2019 U.S. Traffic Deaths Lowest Since 2014, but 2020 Numbers Aren’t Looking Good

2019 U.S. Traffic Deaths Lowest Since 2014, but 2020 Numbers Aren’t Looking Good
  • The National Highway Traffic Safety Administration (NHTSA) offers up another reason we need to get rid of COVID-19: reckless driving is up, and causing more deaths.
  • 2019 was the third year in a row with fewer traffic fatalities than the one before, but NHTSA’s preliminary data for 2020 suggests more deaths per miles traveled, even with fewer cars on the road.
  • NHTSA said the reasons include more risky behavior, like an increase in speeding and a lower rate of seatbelt use, as well as a higher likelihood of drugs or alcohol being involved.

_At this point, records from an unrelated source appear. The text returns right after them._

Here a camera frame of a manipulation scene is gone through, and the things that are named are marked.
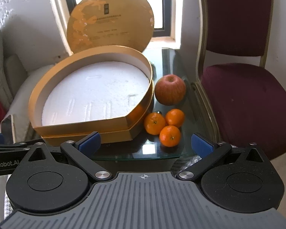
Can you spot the gold gift box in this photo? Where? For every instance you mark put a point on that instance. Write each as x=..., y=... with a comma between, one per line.
x=85, y=133

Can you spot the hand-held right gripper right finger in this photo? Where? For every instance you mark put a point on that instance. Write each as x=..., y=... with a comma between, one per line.
x=200, y=143

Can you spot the orange tangerine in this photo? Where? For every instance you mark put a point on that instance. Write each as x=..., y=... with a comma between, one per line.
x=175, y=118
x=170, y=136
x=154, y=123

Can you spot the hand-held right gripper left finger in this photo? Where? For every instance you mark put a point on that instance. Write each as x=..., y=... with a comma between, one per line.
x=90, y=142

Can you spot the gold box lid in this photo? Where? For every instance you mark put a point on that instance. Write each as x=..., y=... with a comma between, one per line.
x=109, y=21

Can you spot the white foam insert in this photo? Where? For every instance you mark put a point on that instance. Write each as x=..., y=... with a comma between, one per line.
x=97, y=93

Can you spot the red apple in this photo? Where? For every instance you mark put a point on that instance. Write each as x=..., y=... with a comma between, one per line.
x=170, y=90

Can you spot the grey patterned cloth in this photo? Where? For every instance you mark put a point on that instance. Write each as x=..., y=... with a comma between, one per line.
x=186, y=162

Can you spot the maroon upholstered chair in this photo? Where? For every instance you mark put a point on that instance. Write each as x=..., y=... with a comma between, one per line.
x=240, y=95

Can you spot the window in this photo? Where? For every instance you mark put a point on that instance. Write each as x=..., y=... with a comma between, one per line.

    There’s good news and really bad news in a batch of reports released today by the National Highway Traffic Safety Administration (NHTSA) focusing on motor-vehicle traffic fatalities in 2019 and the first half of 2020. The good news is that, overall, roads were safer in 2019 than 2018, continuing a three-year trend that started in 2017. The really bad news is that, if the agency’s early estimates bear out, U.S. roads were more dangerous in the second quarter of 2020 than they have been in years.

    “2019 was one of the best years for highway safety so far, and we want to get back to where we were as soon as we can,” NHTSA deputy administrator James Owens said as he discussed the results today.

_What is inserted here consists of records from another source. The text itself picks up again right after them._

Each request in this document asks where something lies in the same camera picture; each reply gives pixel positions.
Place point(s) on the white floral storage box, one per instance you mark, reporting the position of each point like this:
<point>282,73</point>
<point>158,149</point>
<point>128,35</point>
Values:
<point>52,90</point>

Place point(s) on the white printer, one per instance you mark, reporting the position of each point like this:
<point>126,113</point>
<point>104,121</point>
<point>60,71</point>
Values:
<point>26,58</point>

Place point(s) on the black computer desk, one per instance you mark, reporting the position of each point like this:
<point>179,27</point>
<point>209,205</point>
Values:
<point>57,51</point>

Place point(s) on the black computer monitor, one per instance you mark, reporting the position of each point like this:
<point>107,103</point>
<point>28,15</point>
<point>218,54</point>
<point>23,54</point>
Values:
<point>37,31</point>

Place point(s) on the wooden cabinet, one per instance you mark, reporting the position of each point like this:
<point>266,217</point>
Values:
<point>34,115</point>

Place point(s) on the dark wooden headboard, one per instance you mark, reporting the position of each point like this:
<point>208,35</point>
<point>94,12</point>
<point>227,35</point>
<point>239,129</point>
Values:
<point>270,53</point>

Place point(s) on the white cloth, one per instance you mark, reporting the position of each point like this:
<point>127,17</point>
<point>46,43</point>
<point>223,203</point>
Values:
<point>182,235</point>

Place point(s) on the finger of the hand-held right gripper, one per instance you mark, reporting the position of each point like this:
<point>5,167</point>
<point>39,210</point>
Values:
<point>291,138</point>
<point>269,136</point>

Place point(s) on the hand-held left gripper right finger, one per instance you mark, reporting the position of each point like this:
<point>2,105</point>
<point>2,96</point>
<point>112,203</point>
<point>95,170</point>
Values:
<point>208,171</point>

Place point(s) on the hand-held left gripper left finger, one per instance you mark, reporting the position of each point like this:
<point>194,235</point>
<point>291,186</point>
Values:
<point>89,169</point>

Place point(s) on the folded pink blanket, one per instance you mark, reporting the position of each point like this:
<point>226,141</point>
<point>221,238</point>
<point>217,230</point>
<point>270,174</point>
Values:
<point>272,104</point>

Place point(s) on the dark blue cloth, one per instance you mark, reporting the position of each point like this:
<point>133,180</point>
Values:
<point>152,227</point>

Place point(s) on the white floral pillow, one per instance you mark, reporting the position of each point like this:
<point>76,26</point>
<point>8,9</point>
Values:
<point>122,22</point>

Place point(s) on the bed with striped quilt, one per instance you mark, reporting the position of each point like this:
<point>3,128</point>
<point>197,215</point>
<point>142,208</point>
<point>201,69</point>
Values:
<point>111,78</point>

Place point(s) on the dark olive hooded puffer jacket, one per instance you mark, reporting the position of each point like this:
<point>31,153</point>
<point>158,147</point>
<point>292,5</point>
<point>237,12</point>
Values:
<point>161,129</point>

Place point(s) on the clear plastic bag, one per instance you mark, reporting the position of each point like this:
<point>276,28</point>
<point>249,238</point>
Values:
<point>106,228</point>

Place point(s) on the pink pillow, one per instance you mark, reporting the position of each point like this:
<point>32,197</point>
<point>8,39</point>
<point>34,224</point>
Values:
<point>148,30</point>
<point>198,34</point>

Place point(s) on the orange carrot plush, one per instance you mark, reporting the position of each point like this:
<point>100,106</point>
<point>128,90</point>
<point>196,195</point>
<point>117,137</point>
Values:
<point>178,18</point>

    In hard numbers, 2020 looks pretty good so far compared to 2019. The number of people who have died in motor vehicle traffic crashes was down from 16,988 in 2019 to 16,650 in 2020, a decrease of 2 percent. The trouble with relying on just one number is that those deaths hide the massive societal changes the world went through this spring (and is still going through) with the coronavirus.

    When you factor in an important aspect of that change, vehicle miles traveled (VMT), you actually see that more people died this year, on average, than last year. That’s because VMT was down a dramatic 16.6 percent (or 264.2 billion miles) in the first six months of 2020, which pushed up the fatality rate per 100 million VMT, a metric the NHTSA uses to more accurately compare vehicle and road safety over time. Using this number, the NHTSA discovered that fatalities per 100 million VMT climbed to 1.25 in 2020, up from the 1.06 in 2019, despite the same three-year decrease that the agency saw with fatalities-per-VMT that it did with overall fatalities leading into this year.

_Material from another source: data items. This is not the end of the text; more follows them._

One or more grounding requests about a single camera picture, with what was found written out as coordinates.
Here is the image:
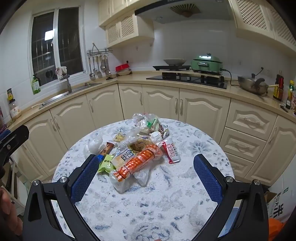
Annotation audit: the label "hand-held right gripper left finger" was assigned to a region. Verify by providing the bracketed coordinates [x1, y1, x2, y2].
[22, 153, 103, 241]

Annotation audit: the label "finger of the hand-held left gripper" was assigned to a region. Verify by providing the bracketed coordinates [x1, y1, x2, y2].
[0, 130, 12, 142]
[0, 125, 30, 154]

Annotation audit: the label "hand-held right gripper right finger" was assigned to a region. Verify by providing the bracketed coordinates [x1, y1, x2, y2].
[193, 153, 270, 241]

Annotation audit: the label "red white sauce sachet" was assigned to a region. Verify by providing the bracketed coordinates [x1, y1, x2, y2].
[161, 137, 181, 164]

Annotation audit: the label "nut cake packet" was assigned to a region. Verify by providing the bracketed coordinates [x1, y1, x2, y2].
[113, 139, 148, 173]

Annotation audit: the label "green white pickle packet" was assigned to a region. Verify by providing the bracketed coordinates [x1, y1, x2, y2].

    Stay-at-Home Orders Made Things Worse, Not Better

    Things look even worse if you just look at the second quarter, when the COVID-related stay-at-home orders went into effect.

    “As I’m sure you have noticed, our roads emptied out as people began staying at home, but we soon started hearing anecdotes about reckless driving with officers clocking drivers speeding in the triple digits in many cases,” Owens said. “Over the summer, we gathered data from our state partners and, unfortunately, the data confirmed some of the emerging trends we observed back in the spring.”

    Owens said NHTSA projections suggest that the total number of lives lost from traffic crashes in the second quarter of 2020 dropped by 3.3 percent compared to 2019, resulting in 302 fewer deaths overall. But, again, the fatalities per 100 million vehicle miles traveled increased in Q2, up to 1.42.

    Bad Decisions?

    NHTSA has found a number of reasons for why this is happening, and they all hinge on people making bad decisions during the COVID era.

    “Our preliminary findings suggest that since mid-March, more drivers had alcohol or drugs in their systems,” Owens said. “Other data suggests that many people are driving faster, especially at excessive speeds, and that fewer people involved in crashes appear to have been wearing seatbelts. We have never seen trends like this and we feel an urgency to work with our stakeholders to take action and turn this around as quickly as possible.”

    NHTSA said it will continue to collect data and will publish finalized reports on the numbers later this year and in 2021. Car and Driver will dig into the data that NHTSA released today and will publish more details on the increased fatality trend this weekend.